While on a visit to Tanzania in east Africa, Hawkes observed that older women routinely spend their time collecting food for their grandchildren. The theory’s proponent conjectured that this offered grandmothers a window of opportunity to step in to food collecting tasks which the newly weaned children could not handle; offering the mother the time to focus on other duties, including producing other children.

However, possibilities exist that benefits grandmothers offer to their grandchildren may be a product of longer post-menopausal lifespan which evolved for other purposes. With this in mind the new research study, set out to establish whether grandmothering could lead to the evolution of Chimpanzees and other ape-like life histories into the long post-menopausal lifespan observed among humans.

Another recent simulation conducted by other researchers pointing out that few women live past their fertile ages, thus curtailing the “grandmothering effect”, was received with skepticism by Hawkes, spurring conduction of the new research. The new study further attended to the lack of any mathematical underpinning which characterized the theory when it was first advanced in 1997. Lack of any mathematical support was an apparent shortcoming which formed the theory’s major criticism, and part of the recent new study’s main objective.

Simulation of the Development of Adult Lifespan

In this study, the simulation calculated changes in the mean lifespan from the point adulthood starts. Adult longevity is different between humans and apes. Chimps become adults at the age of 13 years and averagely live an additional 15 or 16 years. In contrast, people living in the developed countries become adults around the age of 19 and can further live for another 60 or more years. The researching team took a conservative approach, weakening the grandmother effect by making several vital assumptions. It was assumed that the woman could not be a grandmother before the age of 45 years or after reaching 75 years, and that she could only care for a child of at least 2 years and beyond. The study also assumed the grandmother could care for only one child, belonging to anyone including her daughter’s.
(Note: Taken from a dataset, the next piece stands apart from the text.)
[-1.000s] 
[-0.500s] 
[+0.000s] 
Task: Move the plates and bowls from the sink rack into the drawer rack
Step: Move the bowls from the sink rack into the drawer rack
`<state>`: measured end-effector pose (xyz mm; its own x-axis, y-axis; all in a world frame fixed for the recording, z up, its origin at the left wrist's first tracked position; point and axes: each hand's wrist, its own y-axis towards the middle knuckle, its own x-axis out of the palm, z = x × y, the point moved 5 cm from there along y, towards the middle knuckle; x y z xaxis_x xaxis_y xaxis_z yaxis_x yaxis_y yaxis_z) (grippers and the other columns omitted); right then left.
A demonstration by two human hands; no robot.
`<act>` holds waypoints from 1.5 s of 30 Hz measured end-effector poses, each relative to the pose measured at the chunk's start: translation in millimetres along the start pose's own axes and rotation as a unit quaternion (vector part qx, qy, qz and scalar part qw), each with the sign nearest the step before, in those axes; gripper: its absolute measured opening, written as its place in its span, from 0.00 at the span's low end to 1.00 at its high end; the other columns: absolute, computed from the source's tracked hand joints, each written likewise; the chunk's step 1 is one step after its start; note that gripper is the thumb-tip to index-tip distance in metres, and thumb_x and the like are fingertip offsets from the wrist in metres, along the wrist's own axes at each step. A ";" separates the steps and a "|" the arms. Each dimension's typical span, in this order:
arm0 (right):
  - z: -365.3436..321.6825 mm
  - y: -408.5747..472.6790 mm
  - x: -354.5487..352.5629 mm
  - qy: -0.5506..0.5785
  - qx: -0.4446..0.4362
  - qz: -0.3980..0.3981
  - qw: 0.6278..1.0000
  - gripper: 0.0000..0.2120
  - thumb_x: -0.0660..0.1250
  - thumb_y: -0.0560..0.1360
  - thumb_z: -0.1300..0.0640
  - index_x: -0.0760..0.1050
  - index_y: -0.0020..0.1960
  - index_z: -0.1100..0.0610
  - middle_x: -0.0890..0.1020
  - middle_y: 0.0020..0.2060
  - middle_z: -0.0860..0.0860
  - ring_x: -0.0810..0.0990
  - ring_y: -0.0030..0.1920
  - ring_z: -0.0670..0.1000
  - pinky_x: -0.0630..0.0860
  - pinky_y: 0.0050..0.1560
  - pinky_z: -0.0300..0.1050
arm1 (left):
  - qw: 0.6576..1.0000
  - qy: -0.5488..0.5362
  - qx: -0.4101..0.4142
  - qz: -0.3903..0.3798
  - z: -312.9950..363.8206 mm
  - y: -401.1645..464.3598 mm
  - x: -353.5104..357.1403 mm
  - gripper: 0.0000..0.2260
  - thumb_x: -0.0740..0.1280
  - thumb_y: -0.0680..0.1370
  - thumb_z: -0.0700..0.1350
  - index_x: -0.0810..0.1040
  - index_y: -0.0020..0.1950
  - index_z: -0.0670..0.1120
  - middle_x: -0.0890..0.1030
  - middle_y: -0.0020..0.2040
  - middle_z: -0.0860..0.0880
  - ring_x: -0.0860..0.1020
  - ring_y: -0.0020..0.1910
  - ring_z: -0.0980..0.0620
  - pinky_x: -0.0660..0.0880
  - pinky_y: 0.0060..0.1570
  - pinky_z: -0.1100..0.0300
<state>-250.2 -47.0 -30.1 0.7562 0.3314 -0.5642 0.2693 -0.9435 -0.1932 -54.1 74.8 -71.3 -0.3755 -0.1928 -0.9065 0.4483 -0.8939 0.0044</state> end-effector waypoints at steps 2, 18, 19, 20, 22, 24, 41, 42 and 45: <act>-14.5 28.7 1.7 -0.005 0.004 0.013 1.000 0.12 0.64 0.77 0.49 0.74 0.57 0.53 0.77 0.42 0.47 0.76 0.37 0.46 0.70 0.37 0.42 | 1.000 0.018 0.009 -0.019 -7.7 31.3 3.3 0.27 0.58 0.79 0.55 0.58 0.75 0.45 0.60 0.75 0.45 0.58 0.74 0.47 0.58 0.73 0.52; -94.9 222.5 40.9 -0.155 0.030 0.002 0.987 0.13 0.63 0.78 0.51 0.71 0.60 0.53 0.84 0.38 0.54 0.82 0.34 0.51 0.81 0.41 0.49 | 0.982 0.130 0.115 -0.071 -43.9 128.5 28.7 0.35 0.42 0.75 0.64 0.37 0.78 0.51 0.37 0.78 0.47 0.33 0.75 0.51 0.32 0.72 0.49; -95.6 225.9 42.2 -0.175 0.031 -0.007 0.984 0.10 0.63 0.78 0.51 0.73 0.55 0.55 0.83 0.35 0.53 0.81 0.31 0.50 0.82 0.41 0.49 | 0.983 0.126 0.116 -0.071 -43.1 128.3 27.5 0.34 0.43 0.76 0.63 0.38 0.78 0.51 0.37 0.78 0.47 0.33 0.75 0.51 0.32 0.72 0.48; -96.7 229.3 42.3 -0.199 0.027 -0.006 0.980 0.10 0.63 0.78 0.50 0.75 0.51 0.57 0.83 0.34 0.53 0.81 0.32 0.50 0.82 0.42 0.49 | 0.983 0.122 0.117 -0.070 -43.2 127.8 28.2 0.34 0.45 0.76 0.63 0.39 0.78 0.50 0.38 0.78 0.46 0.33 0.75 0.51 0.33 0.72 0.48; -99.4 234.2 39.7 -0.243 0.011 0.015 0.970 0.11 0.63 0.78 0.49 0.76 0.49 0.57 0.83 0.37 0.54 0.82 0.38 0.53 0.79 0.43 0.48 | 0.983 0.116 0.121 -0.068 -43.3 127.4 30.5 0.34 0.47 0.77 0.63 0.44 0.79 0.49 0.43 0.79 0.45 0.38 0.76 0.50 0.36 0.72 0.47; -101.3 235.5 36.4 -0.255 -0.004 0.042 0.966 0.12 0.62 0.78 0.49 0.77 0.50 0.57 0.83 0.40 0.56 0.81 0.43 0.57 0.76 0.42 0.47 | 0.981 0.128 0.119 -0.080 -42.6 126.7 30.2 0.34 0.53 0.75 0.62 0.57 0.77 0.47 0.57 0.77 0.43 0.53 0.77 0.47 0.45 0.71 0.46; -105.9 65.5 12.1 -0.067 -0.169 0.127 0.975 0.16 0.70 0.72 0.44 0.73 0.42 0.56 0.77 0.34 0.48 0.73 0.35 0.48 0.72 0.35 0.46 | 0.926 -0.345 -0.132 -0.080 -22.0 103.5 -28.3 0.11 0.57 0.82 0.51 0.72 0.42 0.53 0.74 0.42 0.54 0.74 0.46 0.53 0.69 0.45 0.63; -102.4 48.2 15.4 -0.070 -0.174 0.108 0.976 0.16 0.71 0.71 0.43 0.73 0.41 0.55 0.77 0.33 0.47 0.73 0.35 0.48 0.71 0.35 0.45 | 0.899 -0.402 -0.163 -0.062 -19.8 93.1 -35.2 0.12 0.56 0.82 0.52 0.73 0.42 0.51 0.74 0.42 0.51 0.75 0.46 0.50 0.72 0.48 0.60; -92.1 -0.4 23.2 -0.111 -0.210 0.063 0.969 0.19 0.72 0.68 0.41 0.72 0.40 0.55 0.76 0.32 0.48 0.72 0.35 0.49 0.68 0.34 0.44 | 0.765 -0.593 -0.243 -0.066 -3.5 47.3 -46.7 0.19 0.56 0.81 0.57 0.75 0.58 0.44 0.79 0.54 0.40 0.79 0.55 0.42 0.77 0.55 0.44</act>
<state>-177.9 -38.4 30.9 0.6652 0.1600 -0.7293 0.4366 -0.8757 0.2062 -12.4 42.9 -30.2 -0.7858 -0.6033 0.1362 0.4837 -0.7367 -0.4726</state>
The computer simulation begins with 1% only of women attaining grandmotherly age, who have the ability to take care of their grandchildren. By the end of the simulation, within a simulated time period of 24,000 years to 60,000 years, the population results are similar and comparable to those observed among human hunter and gatherer populations. In the study, additional years of life after adulthood doubled to 49 from 25 years over the same period.

Increase in adult longevity in this simulation involved evolution in the prehistoric time. However, increasing lifespan within the recent centuries have been largely attributed to several public health measures including access to clean water and development of efficient sewer systems.

Grandmothering versus Big Brains

Many anthropologists have argued that increase in brain size among human’s past ape-like ancestors was in fact the major cause leading to the evolution of lifespan dissimilar to those observed among the apes. However, the recent computer simulation indicates that even weaker grandmother effect could make simulated creatures develop to human longevity from chimp-like longevity. In this process, the simulation did not consider brain size together with hunting or pair bonding.

According to Hawkes, the move to longer adult lifespan, a result of grandmothering effect, underlies subsequent critical changes in human evolution such as the increase in brain size. The anthropology professor adds that it is what gave rise a wide range of social capacities which are the basis for development of distinct human traits such as pair bonding, learning of new skills, bigger brains and the tendency to cooperate with others.